== MATERIAL SHOWN ==
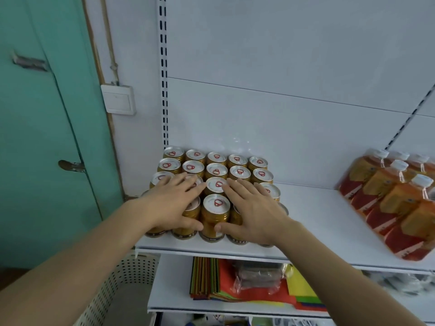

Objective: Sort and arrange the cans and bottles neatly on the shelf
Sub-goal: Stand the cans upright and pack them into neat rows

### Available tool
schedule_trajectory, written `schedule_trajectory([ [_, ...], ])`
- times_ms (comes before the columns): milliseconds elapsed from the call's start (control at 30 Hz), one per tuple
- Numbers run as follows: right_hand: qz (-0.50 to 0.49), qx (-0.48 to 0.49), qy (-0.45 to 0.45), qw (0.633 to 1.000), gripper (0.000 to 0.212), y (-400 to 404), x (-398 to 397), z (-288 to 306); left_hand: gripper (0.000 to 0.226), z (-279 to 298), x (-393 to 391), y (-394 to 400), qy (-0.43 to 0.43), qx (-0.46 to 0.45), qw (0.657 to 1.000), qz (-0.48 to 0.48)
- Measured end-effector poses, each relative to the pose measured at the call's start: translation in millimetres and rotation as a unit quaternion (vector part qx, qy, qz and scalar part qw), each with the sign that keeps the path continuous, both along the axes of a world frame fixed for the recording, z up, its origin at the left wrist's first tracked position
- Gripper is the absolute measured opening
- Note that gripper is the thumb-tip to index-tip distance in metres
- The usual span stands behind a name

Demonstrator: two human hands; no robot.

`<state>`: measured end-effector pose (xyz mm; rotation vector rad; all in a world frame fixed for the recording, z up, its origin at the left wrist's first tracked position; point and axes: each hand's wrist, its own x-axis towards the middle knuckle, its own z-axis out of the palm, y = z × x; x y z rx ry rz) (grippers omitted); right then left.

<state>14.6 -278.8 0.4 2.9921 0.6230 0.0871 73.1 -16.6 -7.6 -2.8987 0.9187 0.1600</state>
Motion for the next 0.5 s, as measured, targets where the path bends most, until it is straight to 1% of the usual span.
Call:
schedule_trajectory([
  [67,-0.006,-0.006,0.0,1.0,0.108,4.7,2.9,-2.5,0.116,-4.6,-0.7,-0.4,-0.009,-0.004,1.0,-0.01],
  [167,-0.008,-0.015,0.003,1.0,0.105,4.7,5.7,-2.9,0.115,-6.1,-0.6,-0.7,-0.019,-0.009,1.0,-0.017],
  [233,-0.002,-0.021,0.006,1.0,0.107,5.5,6.0,-2.5,0.121,-2.2,-1.2,1.1,-0.011,-0.019,1.0,-0.017],
  [367,0.027,-0.001,0.007,1.0,0.114,23.0,12.5,8.3,0.141,12.7,-4.2,19.0,-0.009,-0.067,0.998,0.013],
  [433,0.062,0.007,-0.007,0.998,0.113,40.0,17.7,10.8,0.145,18.3,-2.5,37.7,-0.015,-0.05,0.998,0.04],
  [500,0.091,-0.002,-0.007,0.996,0.112,55.0,22.1,9.4,0.146,19.9,-1.4,53.9,0.006,-0.013,0.998,0.066],
])
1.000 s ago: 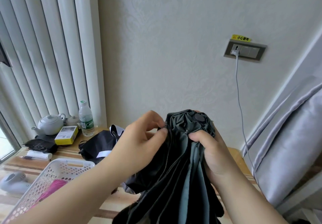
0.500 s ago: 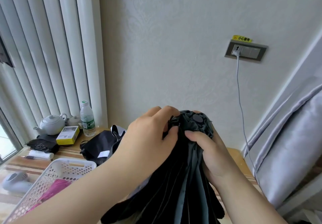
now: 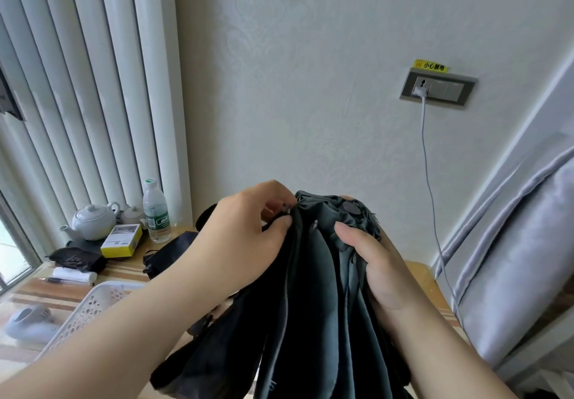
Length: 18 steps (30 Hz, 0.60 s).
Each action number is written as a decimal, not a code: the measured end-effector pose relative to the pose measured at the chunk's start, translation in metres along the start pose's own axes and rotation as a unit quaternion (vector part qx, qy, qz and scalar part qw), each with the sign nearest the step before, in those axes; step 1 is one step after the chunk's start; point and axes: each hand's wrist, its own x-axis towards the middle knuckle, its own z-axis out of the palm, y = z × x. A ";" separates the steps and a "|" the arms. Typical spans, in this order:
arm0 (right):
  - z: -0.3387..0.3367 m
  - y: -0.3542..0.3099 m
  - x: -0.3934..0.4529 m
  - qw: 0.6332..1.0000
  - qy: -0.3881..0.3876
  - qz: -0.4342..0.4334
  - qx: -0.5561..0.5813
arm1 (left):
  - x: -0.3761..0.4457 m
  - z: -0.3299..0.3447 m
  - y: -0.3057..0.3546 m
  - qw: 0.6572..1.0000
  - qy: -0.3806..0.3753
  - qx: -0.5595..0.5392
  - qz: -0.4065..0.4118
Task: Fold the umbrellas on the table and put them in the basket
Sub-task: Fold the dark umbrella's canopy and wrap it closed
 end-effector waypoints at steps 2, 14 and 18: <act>-0.003 0.004 0.003 1.000 0.005 -0.005 -0.017 | 0.002 -0.001 -0.001 1.000 -0.006 -0.012 0.017; -0.001 0.006 0.007 0.999 -0.028 -0.027 -0.002 | -0.002 0.011 0.003 0.955 0.039 0.219 0.198; 0.003 0.010 0.008 0.998 -0.053 -0.039 0.004 | -0.001 0.016 0.002 0.951 0.052 0.232 0.200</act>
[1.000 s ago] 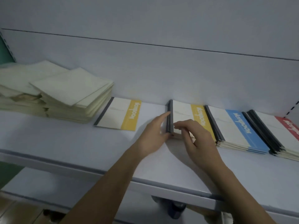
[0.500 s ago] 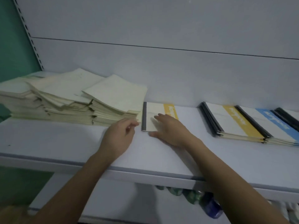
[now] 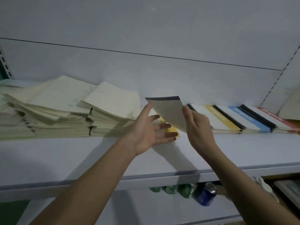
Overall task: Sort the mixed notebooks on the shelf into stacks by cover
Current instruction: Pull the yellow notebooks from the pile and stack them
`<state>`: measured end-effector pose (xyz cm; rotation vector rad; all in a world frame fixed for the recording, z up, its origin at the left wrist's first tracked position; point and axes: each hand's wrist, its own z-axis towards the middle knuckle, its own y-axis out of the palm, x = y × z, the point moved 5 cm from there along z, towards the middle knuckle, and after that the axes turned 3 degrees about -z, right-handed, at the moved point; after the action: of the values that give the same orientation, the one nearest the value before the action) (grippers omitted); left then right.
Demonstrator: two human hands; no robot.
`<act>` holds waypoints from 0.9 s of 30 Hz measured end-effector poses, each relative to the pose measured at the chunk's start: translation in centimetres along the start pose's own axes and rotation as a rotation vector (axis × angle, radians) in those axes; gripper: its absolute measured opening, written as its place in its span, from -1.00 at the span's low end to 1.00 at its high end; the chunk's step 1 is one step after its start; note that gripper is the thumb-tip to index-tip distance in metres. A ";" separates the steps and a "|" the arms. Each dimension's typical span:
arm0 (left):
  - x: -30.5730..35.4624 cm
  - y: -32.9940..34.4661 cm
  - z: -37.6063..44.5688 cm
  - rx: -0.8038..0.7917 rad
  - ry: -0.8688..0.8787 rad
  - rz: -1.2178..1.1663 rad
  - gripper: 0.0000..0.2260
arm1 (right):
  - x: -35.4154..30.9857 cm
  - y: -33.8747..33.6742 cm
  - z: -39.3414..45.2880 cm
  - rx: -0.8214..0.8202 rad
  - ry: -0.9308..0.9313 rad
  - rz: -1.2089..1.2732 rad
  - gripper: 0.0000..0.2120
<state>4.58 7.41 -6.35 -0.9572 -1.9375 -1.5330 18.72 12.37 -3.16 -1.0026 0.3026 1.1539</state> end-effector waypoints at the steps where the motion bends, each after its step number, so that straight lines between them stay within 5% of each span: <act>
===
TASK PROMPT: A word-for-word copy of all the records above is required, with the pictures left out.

SOLUTION TO THIS PROBLEM:
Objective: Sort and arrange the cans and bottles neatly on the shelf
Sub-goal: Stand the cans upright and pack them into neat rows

### Available tool
schedule_trajectory, written `schedule_trajectory([ [_, ...], ])`
- times_ms (comes before the columns): milliseconds elapsed from the call's start (control at 30 Hz), one per tuple
- Numbers run as follows: right_hand: qz (-0.50 to 0.49), qx (-0.48 to 0.49), qy (-0.45 to 0.45), qw (0.633 to 1.000), gripper (0.000 to 0.212), y (-400 to 404), x (-398 to 397), z (-288 to 306); left_hand: gripper (0.000 to 0.226), z (-279 to 298), x (-393 to 391), y (-394 to 400), qy (-0.43 to 0.43), qx (-0.46 to 0.45), qw (0.657 to 1.000), qz (-0.48 to 0.48)
- Measured end-effector poses, each relative to the pose measured at the call's start: translation in millimetres and rotation as a unit quaternion (vector part qx, qy, qz and scalar part qw), each with the sign that keeps the path continuous, both along the axes of a world frame fixed for the recording, z up, its origin at the left wrist's first tracked position
- Gripper is the absolute measured opening
- Note that gripper is the thumb-tip to index-tip distance in metres
- The usual span stands behind a name

Demonstrator: two human hands; no robot.

`<state>`: measured end-effector pose (xyz mm; rotation vector rad; all in a world frame fixed for the recording, z up, its origin at the left wrist's first tracked position; point and axes: each hand's wrist, its own x-axis towards the middle knuckle, its own z-axis out of the palm, y = z × x; x y z rx ry rz) (grippers omitted); right then left.

<state>14.6 -278.8 0.4 2.9921 0.6230 0.0871 73.1 -16.6 -7.6 -2.8987 0.9187 0.1600</state>
Motion for the next 0.5 s, as measured, targets where the path bends most, until it is straight to 1% of the usual span.
Call:
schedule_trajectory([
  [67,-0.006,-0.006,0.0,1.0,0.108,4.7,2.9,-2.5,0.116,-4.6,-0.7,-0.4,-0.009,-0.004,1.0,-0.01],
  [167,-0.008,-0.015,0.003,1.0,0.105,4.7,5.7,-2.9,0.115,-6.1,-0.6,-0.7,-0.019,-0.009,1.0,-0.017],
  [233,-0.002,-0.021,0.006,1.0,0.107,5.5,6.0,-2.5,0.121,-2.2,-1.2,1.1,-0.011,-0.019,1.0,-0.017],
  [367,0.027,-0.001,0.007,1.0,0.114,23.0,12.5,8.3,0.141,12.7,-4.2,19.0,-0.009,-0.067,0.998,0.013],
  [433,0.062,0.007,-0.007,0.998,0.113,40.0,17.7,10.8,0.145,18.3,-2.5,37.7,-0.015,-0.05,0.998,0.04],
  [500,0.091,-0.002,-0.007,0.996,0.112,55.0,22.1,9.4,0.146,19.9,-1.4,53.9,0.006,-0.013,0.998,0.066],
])
1.000 s ago: 
0.500 s ago: 
now: 
Length: 18 steps (30 Hz, 0.60 s).
Each action number is written as a decimal, not a code: the measured end-effector pose relative to the pose measured at the chunk's start, translation in metres along the start pose's own axes and rotation as a unit quaternion (vector part qx, qy, qz and scalar part qw), each with the sign nearest the step before, in those axes; step 1 is one step after the chunk's start; point and axes: each hand's wrist, its own x-axis towards the middle knuckle, its own z-axis out of the palm, y = z × x. A ";" separates the steps and a "|" the arms. Typical spans, in this order:
arm0 (right):
  - z: -0.3387..0.3367 m
  - y: -0.3542..0.3099 m
  - x: -0.3934..0.4529 m
  - qw: 0.6332..1.0000
  - qy: -0.3881..0.3876
  - qz: -0.4342..0.4334
  - qx: -0.5561..0.5813
arm1 (left):
  - x: -0.3761..0.4457 m
  - z: -0.3299..0.3447 m
  - y: -0.3057..0.3546 m
  - qw: 0.6572..1.0000
  - qy: -0.3806..0.3753
  - qx: -0.5595..0.5392
  - qz: -0.4065..0.4118
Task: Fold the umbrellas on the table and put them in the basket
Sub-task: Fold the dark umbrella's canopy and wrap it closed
 end-effector waypoints at steps 2, 14 and 18: <act>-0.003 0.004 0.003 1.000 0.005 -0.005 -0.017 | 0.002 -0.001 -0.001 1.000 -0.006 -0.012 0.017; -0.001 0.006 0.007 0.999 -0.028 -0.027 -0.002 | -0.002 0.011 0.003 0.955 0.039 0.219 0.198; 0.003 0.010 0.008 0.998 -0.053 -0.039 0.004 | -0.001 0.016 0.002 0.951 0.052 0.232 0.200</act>
[1.000 s ago] 
[0.500 s ago] 
[now] 
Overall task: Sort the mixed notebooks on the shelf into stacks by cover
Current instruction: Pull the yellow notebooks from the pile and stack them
`<state>`: measured end-effector pose (xyz cm; rotation vector rad; all in a world frame fixed for the recording, z up, its origin at the left wrist's first tracked position; point and axes: each hand's wrist, its own z-axis towards the middle knuckle, its own y-axis out of the palm, x = y × z, the point moved 5 cm from there along z, towards the middle knuckle, and after that the axes turned 3 degrees about -z, right-handed, at the moved point; after the action: of the values that give the same orientation, the one nearest the value before the action) (grippers omitted); left then right.
Demonstrator: two human hands; no robot.
`<act>` holds waypoints from 0.9 s of 30 Hz measured end-effector poses, each relative to the pose measured at the chunk's start: translation in centimetres along the start pose's own axes and rotation as a rotation vector (axis × angle, radians) in those axes; gripper: its absolute measured opening, written as its place in its span, from -1.00 at the span's low end to 1.00 at its high end; the chunk's step 1 is one step after its start; note that gripper is the thumb-tip to index-tip distance in metres. A ";" separates the steps and a "|" the arms. Each dimension's typical span:
arm0 (left):
  - x: -30.5730..35.4624 cm
  - y: -32.9940..34.4661 cm
  - z: -37.6063..44.5688 cm
  - rx: -0.8038..0.7917 rad
  - ry: -0.8688..0.8787 rad
  - rz: -1.2178..1.1663 rad
  - gripper: 0.0000..0.2260
arm1 (right):
  - x: -35.4154..30.9857 cm
  - y: -33.8747..33.6742 cm
  - z: -39.3414..45.2880 cm
  - rx: -0.8214..0.8202 rad
  - ry: -0.9308..0.9313 rad
  - rz: -1.2089..1.2732 rad
  - gripper: 0.0000..0.2120
<state>4.58 7.41 -6.35 -0.9572 -1.9375 -1.5330 18.72 12.37 -3.16 -1.0026 0.3026 1.1539</state> end-effector waypoints at the steps where the motion bends, each after its step number, so that straight lines between them stay within 5% of each span: <act>

No additional response is required.